Quant au roi de France, il n'était pas de ceux qui lâchent la proie pour
l'ombre. Richard seul, grand coureur d'aventures de tout genre, ne demandait
qu'à se mettre en route, mais une révolte opportune et peut-être provoquée
par son père le retient en Aquitaine. Philippe
en profite pour rentrer en campagne et tout l'ouest de la France se trouve
remis à feu et à sang. Les instances du pape, les scrupules de certains
vassaux, obligent pourtant Philippe Auguste à feindre des dispositions
pacifiques. Une nouvelle entrevue a lieu sous le grand orme de Gisors.
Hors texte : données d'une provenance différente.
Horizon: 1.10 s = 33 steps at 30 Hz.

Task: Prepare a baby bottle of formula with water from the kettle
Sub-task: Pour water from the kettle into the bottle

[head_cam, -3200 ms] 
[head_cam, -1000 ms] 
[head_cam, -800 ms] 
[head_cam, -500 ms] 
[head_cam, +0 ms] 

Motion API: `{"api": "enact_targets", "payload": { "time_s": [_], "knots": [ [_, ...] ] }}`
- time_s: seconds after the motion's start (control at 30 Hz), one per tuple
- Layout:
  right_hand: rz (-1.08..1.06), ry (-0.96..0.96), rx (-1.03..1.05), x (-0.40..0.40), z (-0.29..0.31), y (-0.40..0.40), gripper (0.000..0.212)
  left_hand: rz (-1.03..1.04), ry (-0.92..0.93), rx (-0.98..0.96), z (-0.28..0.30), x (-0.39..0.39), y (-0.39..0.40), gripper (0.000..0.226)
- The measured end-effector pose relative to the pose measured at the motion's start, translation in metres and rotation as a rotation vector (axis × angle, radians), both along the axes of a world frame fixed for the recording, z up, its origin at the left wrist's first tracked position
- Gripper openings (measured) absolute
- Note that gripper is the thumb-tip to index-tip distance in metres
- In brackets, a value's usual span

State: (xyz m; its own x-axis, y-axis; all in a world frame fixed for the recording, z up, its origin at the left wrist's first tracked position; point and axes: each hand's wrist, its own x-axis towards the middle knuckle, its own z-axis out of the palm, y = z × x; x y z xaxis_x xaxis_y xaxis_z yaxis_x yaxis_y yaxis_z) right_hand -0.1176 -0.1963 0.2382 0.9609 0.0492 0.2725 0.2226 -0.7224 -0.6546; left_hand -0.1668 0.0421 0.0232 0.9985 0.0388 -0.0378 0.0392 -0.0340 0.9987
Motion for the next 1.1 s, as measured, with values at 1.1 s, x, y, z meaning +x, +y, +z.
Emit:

Elle
n'aboutit pas et Philippe Auguste, qui était resté au soleil pendant que le
roi d'Angleterre accaparait l'ombre, s'en vengea sur l'arbre historique qu'il
fit abattre. On se réunit de nouveau à Bonmoulins (Orne) sur les confins du Perche et de
la Normandie. Richard somme son père de le reconnaître devant tous comme son
légitime héritier. Henri II ayant cherché quelque échappatoire, son fils
s'agenouille devant le roi de France, lui prête hommage pour toutes les
possessions continentales des Plantagenets, et part avec lui. La
guerre recommença de plus belle, en dépit des efforts du pape et des menaces
d'excommunication adressées à Philippe Auguste. Ce dernier, moins respectueux
que son père à l'égard de l'Eglise, répondit au légat : « On voit bien que le
seigneur cardinal a flairé les sterlings du roi d'Angleterre. » La guerre eut
lieu surtout dans le Maine. Henri II était né au Mans et son père y était
enterré. Il avait promis aux bourgeois de ne pas les abandonner et s'était
enfermé avec eux. Assiégé par Philippe Auguste et Richard, il fit mettre le
feu à un faubourg qui couvrait la place. Mais le vent ayant tourné, les
flammes envahirent la cité ; la ville fut forcée et Henri II put à
grand'peine s'échapper. Il fut tellement serré de près dans sa fuite par son
propre fils qu'un de ses fidèles, Guillaume le Maréchal, ne voulant pas
porter la main sur le fils du roi, dut lui tuer son cheval pour arrêter sa
poursuite (juin 1189). Henri
au lieu de regagner la Normandie se porta sur la Loire. Philippe Auguste ne
le laisse pas respirer. Tours est pris d'assaut. Le roi d'Angleterre, obligé
de traiter, eut une entrevue, près d'Azay-le-Rideau, avec le triomphant roi
de France. Epuisé de maladie, il dut se mettre au lit en attendant Philippe
Auguste. Richard Cœur de Lion prétendit que cette maladie était une feinte.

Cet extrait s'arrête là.